Required action => Repeat verbatim, and only, the lines of the data below, beginning at the line that contains "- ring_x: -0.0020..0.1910" and stopping after the line that contains "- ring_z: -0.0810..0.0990".

Information provided =>
********

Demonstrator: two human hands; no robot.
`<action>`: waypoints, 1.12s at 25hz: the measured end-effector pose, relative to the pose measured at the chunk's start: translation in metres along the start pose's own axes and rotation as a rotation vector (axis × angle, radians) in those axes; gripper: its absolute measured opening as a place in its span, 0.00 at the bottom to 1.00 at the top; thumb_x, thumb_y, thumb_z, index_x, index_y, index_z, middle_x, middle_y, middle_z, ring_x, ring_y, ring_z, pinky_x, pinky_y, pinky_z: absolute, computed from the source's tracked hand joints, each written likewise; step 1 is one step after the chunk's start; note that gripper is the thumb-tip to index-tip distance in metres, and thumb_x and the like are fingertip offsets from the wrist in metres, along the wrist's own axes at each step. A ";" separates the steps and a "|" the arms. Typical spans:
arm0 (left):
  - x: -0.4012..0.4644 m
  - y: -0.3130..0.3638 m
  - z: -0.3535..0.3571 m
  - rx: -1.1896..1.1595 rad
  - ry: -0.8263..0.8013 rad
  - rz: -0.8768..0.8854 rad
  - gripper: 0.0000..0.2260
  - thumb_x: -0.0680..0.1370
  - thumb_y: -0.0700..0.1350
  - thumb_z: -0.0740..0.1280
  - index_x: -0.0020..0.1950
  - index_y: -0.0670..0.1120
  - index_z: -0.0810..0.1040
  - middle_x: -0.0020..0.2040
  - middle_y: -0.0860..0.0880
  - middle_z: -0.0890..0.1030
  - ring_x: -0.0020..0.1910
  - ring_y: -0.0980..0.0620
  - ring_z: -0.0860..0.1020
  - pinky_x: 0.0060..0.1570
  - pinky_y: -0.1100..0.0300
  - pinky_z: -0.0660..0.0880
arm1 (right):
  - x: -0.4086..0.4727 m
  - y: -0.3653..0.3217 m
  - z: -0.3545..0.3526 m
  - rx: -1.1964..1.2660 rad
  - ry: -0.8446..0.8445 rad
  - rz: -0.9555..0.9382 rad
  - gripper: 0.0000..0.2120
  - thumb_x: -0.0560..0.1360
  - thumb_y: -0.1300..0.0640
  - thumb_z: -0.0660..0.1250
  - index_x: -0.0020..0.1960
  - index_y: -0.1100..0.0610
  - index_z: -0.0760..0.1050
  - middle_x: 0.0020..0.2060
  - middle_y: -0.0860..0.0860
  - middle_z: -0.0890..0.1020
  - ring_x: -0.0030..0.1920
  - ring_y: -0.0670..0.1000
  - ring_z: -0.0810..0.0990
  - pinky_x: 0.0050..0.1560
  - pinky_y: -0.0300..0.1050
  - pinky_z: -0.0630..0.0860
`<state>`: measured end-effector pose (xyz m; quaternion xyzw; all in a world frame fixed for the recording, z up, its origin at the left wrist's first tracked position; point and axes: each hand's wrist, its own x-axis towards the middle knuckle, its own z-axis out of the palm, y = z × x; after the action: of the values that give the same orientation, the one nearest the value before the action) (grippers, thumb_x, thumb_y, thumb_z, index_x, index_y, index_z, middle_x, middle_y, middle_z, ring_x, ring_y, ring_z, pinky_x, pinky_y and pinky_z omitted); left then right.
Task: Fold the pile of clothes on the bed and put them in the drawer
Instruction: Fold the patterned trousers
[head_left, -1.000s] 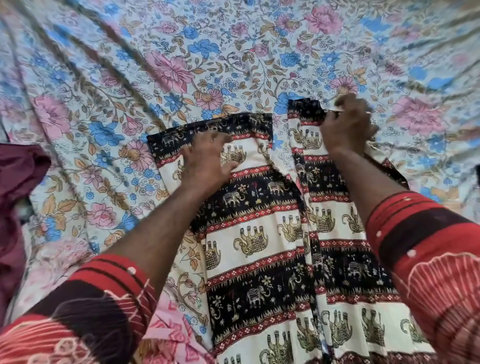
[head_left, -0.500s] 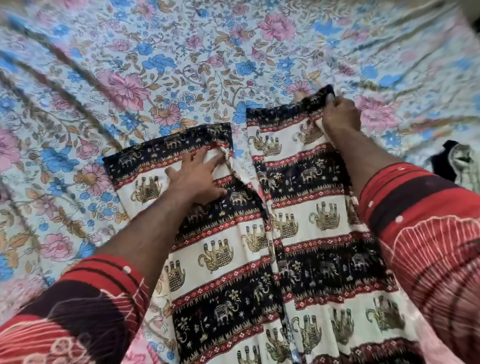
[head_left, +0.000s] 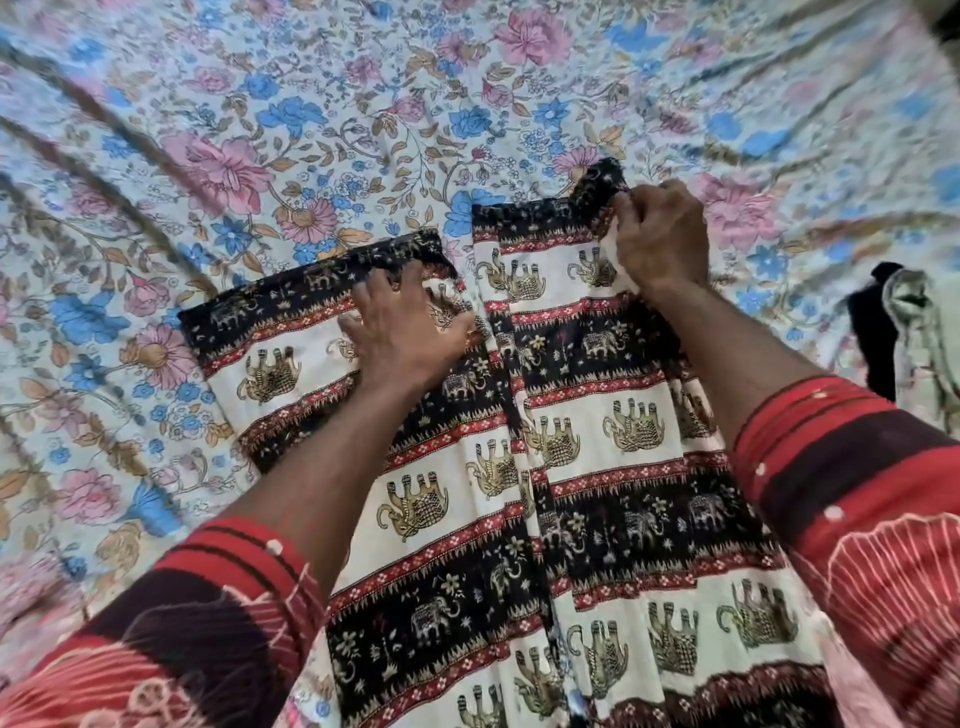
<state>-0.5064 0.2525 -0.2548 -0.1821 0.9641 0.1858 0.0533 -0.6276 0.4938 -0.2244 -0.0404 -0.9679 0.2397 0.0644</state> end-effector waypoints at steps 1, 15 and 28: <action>-0.002 0.002 -0.001 -0.165 0.061 0.043 0.27 0.78 0.64 0.67 0.72 0.50 0.70 0.68 0.41 0.73 0.68 0.43 0.70 0.69 0.43 0.70 | -0.007 -0.008 -0.001 0.070 -0.041 -0.027 0.15 0.85 0.50 0.60 0.58 0.59 0.81 0.47 0.52 0.82 0.36 0.44 0.77 0.34 0.33 0.76; -0.047 -0.090 -0.027 -1.615 -0.120 -0.723 0.14 0.83 0.42 0.66 0.67 0.38 0.77 0.53 0.41 0.86 0.46 0.47 0.86 0.39 0.55 0.82 | -0.155 -0.154 0.059 0.486 -0.682 -0.225 0.06 0.81 0.56 0.68 0.56 0.56 0.81 0.49 0.52 0.85 0.46 0.47 0.83 0.50 0.46 0.84; -0.017 -0.151 -0.094 -1.148 0.036 -0.747 0.11 0.87 0.49 0.55 0.58 0.44 0.74 0.47 0.44 0.80 0.41 0.47 0.81 0.42 0.51 0.82 | -0.327 -0.120 0.063 -0.137 -0.456 -0.635 0.09 0.73 0.53 0.75 0.50 0.52 0.79 0.32 0.45 0.77 0.28 0.45 0.73 0.31 0.40 0.73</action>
<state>-0.4381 0.0919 -0.2162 -0.5050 0.5861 0.6335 -0.0070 -0.3190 0.3233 -0.2577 0.3108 -0.9355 0.1455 -0.0842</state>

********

Task response =>
  - ring_x: -0.0020..0.1910
  - ring_y: -0.0980..0.0620
  - ring_z: -0.0860..0.1020
  - pinky_x: 0.0060..0.1570
  - pinky_y: -0.1100..0.0300
  - pinky_z: -0.0660..0.0880
arm1 (right):
  - x: -0.4086..0.4727 m
  - y: -0.3653..0.3217 m
  - z: -0.3545..0.3526 m
  - rx: -1.1964..1.2660 rad
  - ry: -0.8446..0.8445 rad
  - rz: -0.9555..0.9382 rad
  - gripper: 0.0000..0.2120
  - thumb_x: -0.0560..0.1360
  - thumb_y: -0.1300..0.0640
  - thumb_z: -0.0660..0.1250
  - index_x: -0.0020..0.1960
  - index_y: -0.1100..0.0610
  - index_z: -0.0760..0.1050
  - middle_x: 0.0020..0.2060
  - middle_y: -0.0860..0.0860
  - middle_z: -0.0890..0.1020
  - ring_x: -0.0030..0.1920
  - ring_y: -0.0670..0.1000
  - ring_z: -0.0810..0.0990

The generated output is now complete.